I dunno. Maybe the predator made a deal with him. Fake your death, scream loud to distract them, and then I'll shoot them from the front. Except later the predator rips Billy's spine and skull out, so I don't think he kept his promise.


----------



## Crothian (Jun 6, 2012)

The Predator is that good.


----------



## MarkB (Jun 6, 2012)

Part of the Predator's 'schtick' is recording and re-playing its prey's vocalisations. So maybe the scene is actually a deliberate jump-cut, from the Predator killing Billy well out of earshot of the rest of the team, to it re-playing his death scream to distract and intimidate them just before it opens fire.

Do I get a No-Prize?


----------



## Relique du Madde (Jun 7, 2012)

Easy... he swings from tree vines Spiderman Style.
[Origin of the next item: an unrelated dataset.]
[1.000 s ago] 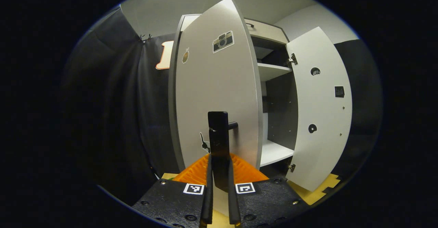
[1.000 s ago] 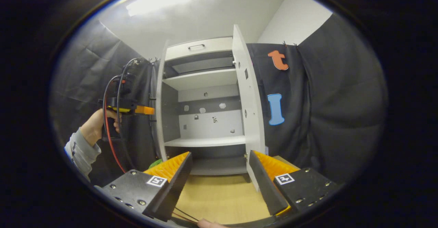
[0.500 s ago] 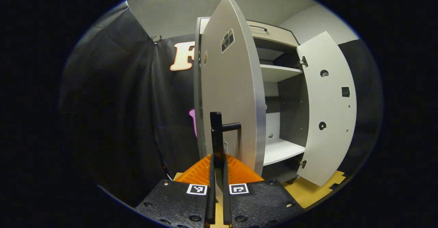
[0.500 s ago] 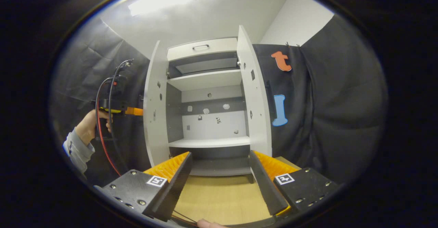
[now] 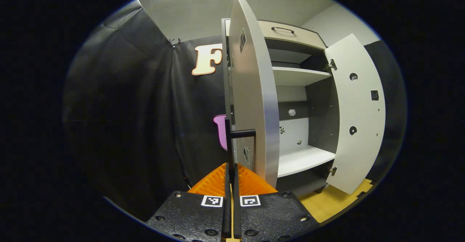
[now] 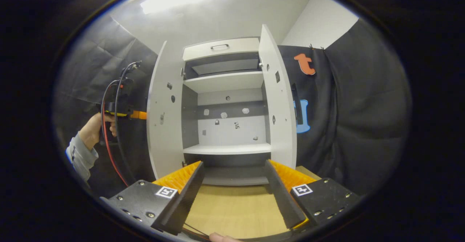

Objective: Open the right door of the double-door shoe cabinet with the right hand, and open the left door with the left hand.

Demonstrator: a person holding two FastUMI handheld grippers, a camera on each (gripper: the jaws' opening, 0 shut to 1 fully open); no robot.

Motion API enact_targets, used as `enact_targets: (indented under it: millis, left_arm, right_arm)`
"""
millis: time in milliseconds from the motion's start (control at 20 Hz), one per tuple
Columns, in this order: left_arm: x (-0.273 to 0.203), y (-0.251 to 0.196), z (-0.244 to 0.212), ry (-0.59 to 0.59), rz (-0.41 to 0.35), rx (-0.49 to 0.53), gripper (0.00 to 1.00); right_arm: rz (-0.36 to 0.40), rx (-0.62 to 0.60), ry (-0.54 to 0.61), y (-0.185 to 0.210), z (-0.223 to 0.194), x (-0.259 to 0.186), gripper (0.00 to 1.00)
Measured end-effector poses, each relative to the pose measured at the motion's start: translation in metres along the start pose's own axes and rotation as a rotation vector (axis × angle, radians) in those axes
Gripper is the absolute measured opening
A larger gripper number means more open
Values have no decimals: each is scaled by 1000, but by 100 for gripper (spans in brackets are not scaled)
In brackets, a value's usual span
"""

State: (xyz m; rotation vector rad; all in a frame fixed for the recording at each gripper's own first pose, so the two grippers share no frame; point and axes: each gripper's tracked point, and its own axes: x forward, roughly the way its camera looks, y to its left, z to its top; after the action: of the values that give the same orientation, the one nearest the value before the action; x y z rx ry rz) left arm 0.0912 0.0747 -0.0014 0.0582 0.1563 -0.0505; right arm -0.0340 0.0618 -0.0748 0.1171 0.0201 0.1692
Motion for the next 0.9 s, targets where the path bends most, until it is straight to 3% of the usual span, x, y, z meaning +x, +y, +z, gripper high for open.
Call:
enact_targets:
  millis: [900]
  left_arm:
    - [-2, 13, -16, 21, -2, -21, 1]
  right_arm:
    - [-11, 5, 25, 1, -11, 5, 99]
Sent from my Xoom using Tapatalk 2


----------



## Janx (Jun 7, 2012)

MarkB said:


> Part of the Predator's 'schtick' is recording and re-playing its prey's vocalisations. So maybe the scene is actually a deliberate jump-cut, from the Predator killing Billy well out of earshot of the rest of the team, to it re-playing his death scream to distract and intimidate them just before it opens fire.
> 
> Do I get a No-Prize?




I thought this was common knowledge.


----------



## MarkB (Jun 7, 2012)

There is another possibility, which is that Ahnold's woodcraftiness wasn't all it was cracked up to be and he'd accidentally led the rest of the team in a big circle, returning almost all the way back to the tree bridge before the Predator attacked Billy.


----------



## Aeolius (Jun 8, 2012)

Billy slipped on the tree bridge.


----------